EXERCISE INSTRUCTIONS
If an entry holds a picture, leave that picture out. Give everything else again exactly.

INPUT
● ● ● ● ● ● ●

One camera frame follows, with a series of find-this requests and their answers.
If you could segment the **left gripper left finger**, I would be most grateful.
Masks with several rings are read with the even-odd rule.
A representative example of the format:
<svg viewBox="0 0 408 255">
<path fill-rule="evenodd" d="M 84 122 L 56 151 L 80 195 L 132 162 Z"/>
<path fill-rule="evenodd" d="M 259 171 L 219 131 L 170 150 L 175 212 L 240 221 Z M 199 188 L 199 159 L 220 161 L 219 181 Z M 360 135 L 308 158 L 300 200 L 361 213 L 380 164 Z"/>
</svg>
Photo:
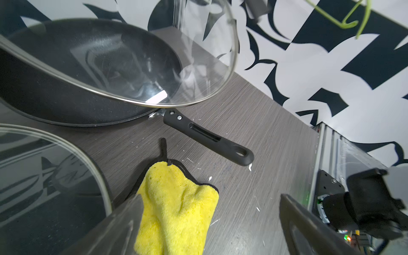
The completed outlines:
<svg viewBox="0 0 408 255">
<path fill-rule="evenodd" d="M 63 255 L 135 255 L 143 200 L 134 194 Z"/>
</svg>

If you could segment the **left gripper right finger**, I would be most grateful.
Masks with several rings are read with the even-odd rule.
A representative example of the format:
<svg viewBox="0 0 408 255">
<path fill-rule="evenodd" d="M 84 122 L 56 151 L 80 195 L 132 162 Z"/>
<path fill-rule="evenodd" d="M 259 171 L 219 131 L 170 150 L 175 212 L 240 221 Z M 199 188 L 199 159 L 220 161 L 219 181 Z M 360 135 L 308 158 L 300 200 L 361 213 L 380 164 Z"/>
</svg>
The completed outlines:
<svg viewBox="0 0 408 255">
<path fill-rule="evenodd" d="M 288 194 L 280 197 L 279 218 L 291 255 L 359 254 Z"/>
</svg>

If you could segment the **yellow cleaning cloth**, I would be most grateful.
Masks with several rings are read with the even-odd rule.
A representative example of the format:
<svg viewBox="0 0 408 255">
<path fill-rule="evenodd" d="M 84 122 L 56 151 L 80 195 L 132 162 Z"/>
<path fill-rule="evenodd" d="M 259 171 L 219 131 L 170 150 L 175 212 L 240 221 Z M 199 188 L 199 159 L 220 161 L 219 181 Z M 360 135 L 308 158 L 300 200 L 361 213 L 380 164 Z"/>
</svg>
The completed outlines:
<svg viewBox="0 0 408 255">
<path fill-rule="evenodd" d="M 148 163 L 131 195 L 140 195 L 143 213 L 133 246 L 138 255 L 201 255 L 220 195 L 209 183 L 198 182 L 178 160 L 167 155 Z"/>
</svg>

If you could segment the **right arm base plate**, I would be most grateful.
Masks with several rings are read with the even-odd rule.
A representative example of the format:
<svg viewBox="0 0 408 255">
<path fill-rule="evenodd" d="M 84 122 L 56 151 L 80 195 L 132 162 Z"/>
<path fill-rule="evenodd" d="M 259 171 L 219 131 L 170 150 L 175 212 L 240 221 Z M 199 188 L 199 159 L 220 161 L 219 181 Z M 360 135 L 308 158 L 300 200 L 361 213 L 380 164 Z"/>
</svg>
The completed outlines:
<svg viewBox="0 0 408 255">
<path fill-rule="evenodd" d="M 323 223 L 329 224 L 329 219 L 323 209 L 323 200 L 326 197 L 338 193 L 344 193 L 345 188 L 341 182 L 337 181 L 324 170 L 319 170 L 317 173 L 316 186 L 311 211 L 314 215 L 320 218 Z"/>
</svg>

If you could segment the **large glass pot lid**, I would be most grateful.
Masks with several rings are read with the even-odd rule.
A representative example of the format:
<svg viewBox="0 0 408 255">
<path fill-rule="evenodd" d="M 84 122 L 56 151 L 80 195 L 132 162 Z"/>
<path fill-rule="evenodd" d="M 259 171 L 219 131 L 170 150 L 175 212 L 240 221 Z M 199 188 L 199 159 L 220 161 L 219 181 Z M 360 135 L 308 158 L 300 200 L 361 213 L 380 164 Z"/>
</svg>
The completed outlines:
<svg viewBox="0 0 408 255">
<path fill-rule="evenodd" d="M 31 127 L 1 125 L 1 254 L 58 255 L 113 211 L 97 164 Z"/>
</svg>

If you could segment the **small black frying pan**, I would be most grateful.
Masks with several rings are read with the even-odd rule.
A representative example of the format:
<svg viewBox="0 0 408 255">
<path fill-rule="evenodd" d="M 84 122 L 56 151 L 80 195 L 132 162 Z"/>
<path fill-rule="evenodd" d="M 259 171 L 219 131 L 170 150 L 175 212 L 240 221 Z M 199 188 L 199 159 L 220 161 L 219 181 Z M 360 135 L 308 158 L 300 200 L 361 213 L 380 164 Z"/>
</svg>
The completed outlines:
<svg viewBox="0 0 408 255">
<path fill-rule="evenodd" d="M 218 94 L 237 63 L 232 20 L 152 30 L 107 19 L 46 21 L 1 36 L 1 100 L 38 121 L 104 126 L 147 115 L 242 166 L 253 152 L 180 112 Z"/>
</svg>

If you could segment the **small glass pan lid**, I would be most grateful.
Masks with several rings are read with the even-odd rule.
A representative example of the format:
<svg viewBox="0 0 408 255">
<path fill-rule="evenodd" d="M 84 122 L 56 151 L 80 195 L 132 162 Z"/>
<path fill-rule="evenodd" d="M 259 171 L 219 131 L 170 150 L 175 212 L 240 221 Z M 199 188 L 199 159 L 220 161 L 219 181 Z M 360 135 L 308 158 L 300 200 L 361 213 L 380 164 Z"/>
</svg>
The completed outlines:
<svg viewBox="0 0 408 255">
<path fill-rule="evenodd" d="M 238 46 L 228 1 L 1 2 L 1 49 L 73 87 L 140 106 L 214 97 Z"/>
</svg>

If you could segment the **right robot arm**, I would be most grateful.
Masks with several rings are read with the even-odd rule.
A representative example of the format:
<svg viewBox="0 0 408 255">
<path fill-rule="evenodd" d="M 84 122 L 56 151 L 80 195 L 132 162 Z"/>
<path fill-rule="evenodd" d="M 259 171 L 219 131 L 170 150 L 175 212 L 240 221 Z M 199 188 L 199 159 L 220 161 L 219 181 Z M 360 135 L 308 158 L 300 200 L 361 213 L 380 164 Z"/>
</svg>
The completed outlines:
<svg viewBox="0 0 408 255">
<path fill-rule="evenodd" d="M 363 231 L 383 240 L 396 240 L 408 230 L 408 216 L 405 213 L 408 201 L 397 194 L 402 190 L 386 183 L 389 171 L 374 168 L 350 175 L 346 188 L 329 193 L 329 186 L 323 186 L 324 193 L 316 198 L 316 206 L 322 221 L 337 231 Z"/>
</svg>

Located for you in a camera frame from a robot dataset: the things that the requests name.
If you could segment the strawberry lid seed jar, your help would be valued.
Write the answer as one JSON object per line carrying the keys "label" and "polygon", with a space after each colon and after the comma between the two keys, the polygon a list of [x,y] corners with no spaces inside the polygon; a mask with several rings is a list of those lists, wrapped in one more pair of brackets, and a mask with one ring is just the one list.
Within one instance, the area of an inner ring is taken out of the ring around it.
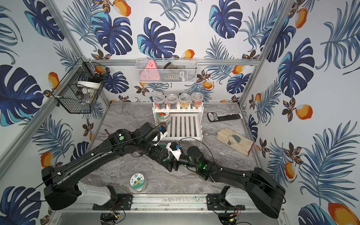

● ● ● ● ● ● ●

RESULT FOR THIS TASK
One camera frame follows, with a series of find-this requests and their answers.
If you could segment the **left gripper left finger**, I would be most grateful.
Masks with several rings are read with the even-odd rule.
A representative example of the format:
<svg viewBox="0 0 408 255">
<path fill-rule="evenodd" d="M 84 122 L 56 151 L 80 195 L 132 162 Z"/>
<path fill-rule="evenodd" d="M 259 171 L 219 131 L 170 150 L 175 212 L 240 221 Z M 199 188 L 199 159 L 220 161 L 219 181 Z M 360 135 L 308 158 L 300 200 L 361 213 L 380 164 Z"/>
</svg>
Photo:
The completed outlines:
<svg viewBox="0 0 408 255">
<path fill-rule="evenodd" d="M 63 255 L 135 255 L 143 200 L 134 194 Z"/>
</svg>

If you could segment the **left gripper right finger**, I would be most grateful.
Masks with several rings are read with the even-odd rule.
A representative example of the format:
<svg viewBox="0 0 408 255">
<path fill-rule="evenodd" d="M 84 122 L 56 151 L 80 195 L 132 162 Z"/>
<path fill-rule="evenodd" d="M 259 171 L 219 131 L 170 150 L 175 212 L 240 221 Z M 199 188 L 199 159 L 220 161 L 219 181 Z M 360 135 L 308 158 L 300 200 L 361 213 L 380 164 Z"/>
</svg>
The completed outlines:
<svg viewBox="0 0 408 255">
<path fill-rule="evenodd" d="M 288 194 L 280 197 L 279 218 L 291 255 L 359 254 Z"/>
</svg>

If you could segment the **yellow cleaning cloth**, I would be most grateful.
Masks with several rings are read with the even-odd rule.
A representative example of the format:
<svg viewBox="0 0 408 255">
<path fill-rule="evenodd" d="M 84 122 L 56 151 L 80 195 L 132 162 Z"/>
<path fill-rule="evenodd" d="M 259 171 L 219 131 L 170 150 L 175 212 L 240 221 Z M 199 188 L 199 159 L 220 161 L 219 181 Z M 360 135 L 308 158 L 300 200 L 361 213 L 380 164 Z"/>
</svg>
The completed outlines:
<svg viewBox="0 0 408 255">
<path fill-rule="evenodd" d="M 148 163 L 131 195 L 140 195 L 143 213 L 133 246 L 138 255 L 201 255 L 220 195 L 209 183 L 198 182 L 178 160 L 167 155 Z"/>
</svg>

If you could segment the **right arm base plate**, I would be most grateful.
Masks with several rings are read with the even-odd rule.
A representative example of the format:
<svg viewBox="0 0 408 255">
<path fill-rule="evenodd" d="M 84 122 L 56 151 L 80 195 L 132 162 Z"/>
<path fill-rule="evenodd" d="M 259 171 L 219 131 L 170 150 L 175 212 L 240 221 Z M 199 188 L 199 159 L 220 161 L 219 181 Z M 360 135 L 308 158 L 300 200 L 361 213 L 380 164 Z"/>
</svg>
The completed outlines:
<svg viewBox="0 0 408 255">
<path fill-rule="evenodd" d="M 323 223 L 329 224 L 329 219 L 323 209 L 323 200 L 326 197 L 338 193 L 344 193 L 345 188 L 341 182 L 337 181 L 324 170 L 319 170 L 317 173 L 316 186 L 311 211 L 314 215 L 320 218 Z"/>
</svg>

If you could segment the **large glass pot lid**, I would be most grateful.
Masks with several rings are read with the even-odd rule.
A representative example of the format:
<svg viewBox="0 0 408 255">
<path fill-rule="evenodd" d="M 84 122 L 56 151 L 80 195 L 132 162 Z"/>
<path fill-rule="evenodd" d="M 259 171 L 219 131 L 170 150 L 175 212 L 240 221 Z M 199 188 L 199 159 L 220 161 L 219 181 Z M 360 135 L 308 158 L 300 200 L 361 213 L 380 164 Z"/>
</svg>
The completed outlines:
<svg viewBox="0 0 408 255">
<path fill-rule="evenodd" d="M 31 127 L 1 125 L 1 254 L 58 255 L 113 211 L 97 164 Z"/>
</svg>

If you could segment the **small black frying pan**, I would be most grateful.
Masks with several rings are read with the even-odd rule.
A representative example of the format:
<svg viewBox="0 0 408 255">
<path fill-rule="evenodd" d="M 84 122 L 56 151 L 80 195 L 132 162 Z"/>
<path fill-rule="evenodd" d="M 259 171 L 219 131 L 170 150 L 175 212 L 240 221 Z M 199 188 L 199 159 L 220 161 L 219 181 Z M 360 135 L 308 158 L 300 200 L 361 213 L 380 164 Z"/>
</svg>
The completed outlines:
<svg viewBox="0 0 408 255">
<path fill-rule="evenodd" d="M 218 94 L 237 63 L 232 20 L 152 30 L 107 19 L 46 21 L 1 36 L 1 100 L 38 121 L 104 126 L 147 115 L 242 166 L 253 152 L 180 112 Z"/>
</svg>

If you could segment the **small glass pan lid**, I would be most grateful.
Masks with several rings are read with the even-odd rule.
A representative example of the format:
<svg viewBox="0 0 408 255">
<path fill-rule="evenodd" d="M 84 122 L 56 151 L 80 195 L 132 162 Z"/>
<path fill-rule="evenodd" d="M 259 171 L 219 131 L 170 150 L 175 212 L 240 221 Z M 199 188 L 199 159 L 220 161 L 219 181 Z M 360 135 L 308 158 L 300 200 L 361 213 L 380 164 Z"/>
</svg>
The completed outlines:
<svg viewBox="0 0 408 255">
<path fill-rule="evenodd" d="M 238 46 L 228 1 L 1 2 L 1 49 L 73 87 L 140 106 L 214 97 Z"/>
</svg>

If you could segment the **right robot arm**, I would be most grateful.
Masks with several rings are read with the even-odd rule.
A representative example of the format:
<svg viewBox="0 0 408 255">
<path fill-rule="evenodd" d="M 84 122 L 56 151 L 80 195 L 132 162 Z"/>
<path fill-rule="evenodd" d="M 259 171 L 219 131 L 170 150 L 175 212 L 240 221 Z M 199 188 L 199 159 L 220 161 L 219 181 Z M 360 135 L 308 158 L 300 200 L 361 213 L 380 164 Z"/>
</svg>
The completed outlines:
<svg viewBox="0 0 408 255">
<path fill-rule="evenodd" d="M 363 231 L 383 240 L 396 240 L 408 230 L 408 216 L 405 213 L 408 201 L 397 194 L 402 190 L 386 183 L 389 171 L 374 168 L 350 175 L 346 188 L 329 193 L 329 186 L 323 186 L 324 193 L 316 198 L 316 206 L 322 221 L 337 231 Z"/>
</svg>

Located for you in a camera frame from a robot dataset: the things that the requests name.
If you could segment the strawberry lid seed jar, your help would be valued.
Write the answer as one JSON object per line carrying the keys "label" and "polygon", with a space after each colon and after the comma between the two keys, the polygon a list of [x,y] corners with no spaces inside the polygon; a mask with several rings is a list of those lists, wrapped in one more pair of brackets, and a mask with one ring is just the one list.
Within one instance, the area of an inner ring is taken out of the ring around it.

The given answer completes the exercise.